The Twentieth Century climatologist Hubert Lamb said that in many years, "snowfall was much heavier than recorded before or since, and the snow lay on the ground for many months longer than it does today."[24] In Lisbon, Portugal, snowstorms were much more frequent than today; one winter in the 17th century produced eight snowstorms.[25] Many springs and summers were cold and wet but with great variability between years and groups of years. Crop practices throughout Europe had to be altered to adapt to the shortened, less reliable growing season, and there were many years of dearth and famine (such as the Great Famine of 1315–1317, but that may have been before the Little Ice Age).[26] According to Elizabeth Ewan and Janay Nugent, "Famines in France 1693–94, Norway 1695–96 and Sweden 1696–97 claimed roughly 10 percent of the population of each country. In Estonia and Finland in 1696–97, losses have been estimated at a fifth and a third of the national populations, respectively."[27] Viticulture disappeared from some northern regions and storms caused serious flooding and loss of life. Some of them resulted in permanent loss of large areas of land from the Danish, German, and Dutch coasts.[24]

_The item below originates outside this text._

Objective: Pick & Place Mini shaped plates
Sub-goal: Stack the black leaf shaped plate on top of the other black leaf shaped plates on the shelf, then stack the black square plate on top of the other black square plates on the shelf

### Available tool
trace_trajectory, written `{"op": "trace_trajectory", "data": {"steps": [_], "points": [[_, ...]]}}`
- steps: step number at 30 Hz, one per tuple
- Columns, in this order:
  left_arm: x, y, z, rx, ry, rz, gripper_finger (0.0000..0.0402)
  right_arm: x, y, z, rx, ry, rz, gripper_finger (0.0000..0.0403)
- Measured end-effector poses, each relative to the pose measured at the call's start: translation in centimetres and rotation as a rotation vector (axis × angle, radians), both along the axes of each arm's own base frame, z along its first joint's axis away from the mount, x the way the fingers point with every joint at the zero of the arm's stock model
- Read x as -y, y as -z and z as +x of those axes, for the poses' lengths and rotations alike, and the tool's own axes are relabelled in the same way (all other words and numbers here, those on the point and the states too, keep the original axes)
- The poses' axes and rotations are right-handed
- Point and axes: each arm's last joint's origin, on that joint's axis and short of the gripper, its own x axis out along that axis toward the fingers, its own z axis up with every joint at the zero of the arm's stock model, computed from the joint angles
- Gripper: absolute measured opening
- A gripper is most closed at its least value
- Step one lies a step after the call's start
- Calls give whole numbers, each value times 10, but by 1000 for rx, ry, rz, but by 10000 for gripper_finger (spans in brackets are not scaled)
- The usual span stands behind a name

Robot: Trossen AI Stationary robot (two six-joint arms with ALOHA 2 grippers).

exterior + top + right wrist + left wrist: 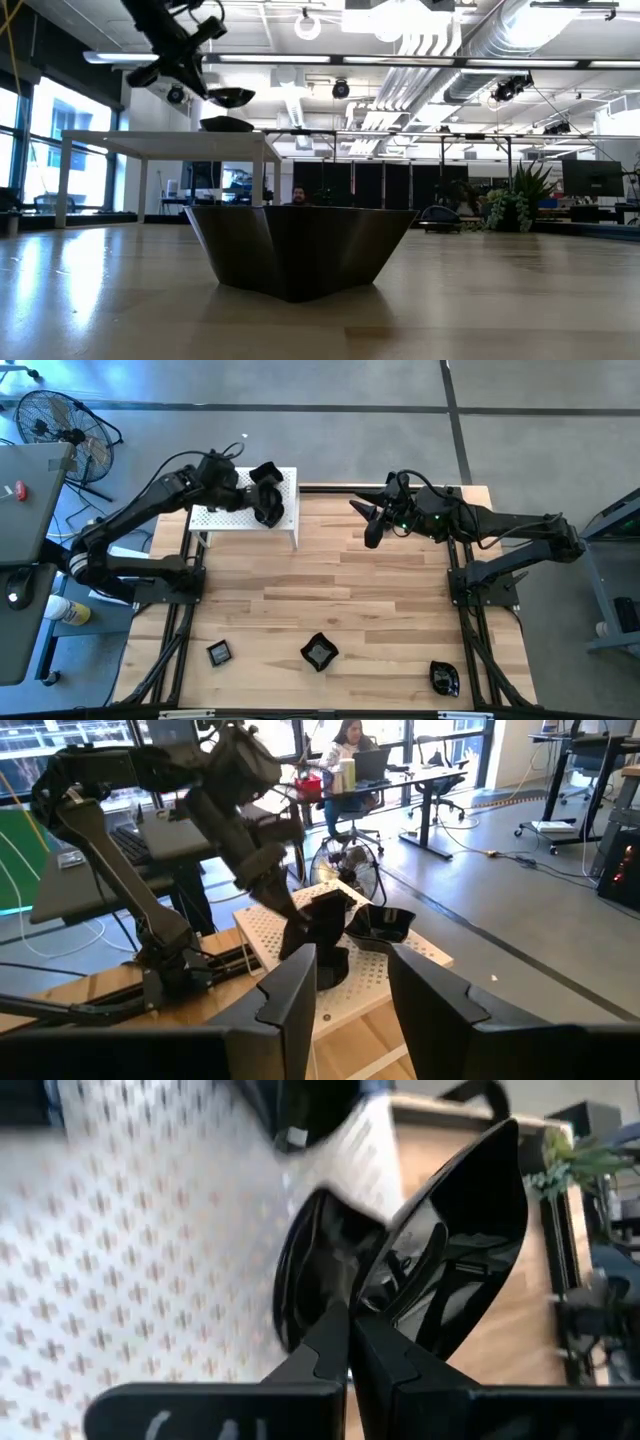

The violin maker Antonio Stradivari produced his instruments during the Little Ice Age. The colder climate is proposed to have caused the wood used in his violins to be denser than in warmer periods, contributing to the tone of his instruments.[28] According to the science historian James Burke, the period inspired such novelties in everyday life as the widespread use of buttons and button-holes, knitting of custom-made undergarments to better cover and insulate the body. Fireplace hoods were installed to make more efficient use of fires for indoor heating, and enclosed stoves were developed, with early versions often covered with ceramic tiles.[29]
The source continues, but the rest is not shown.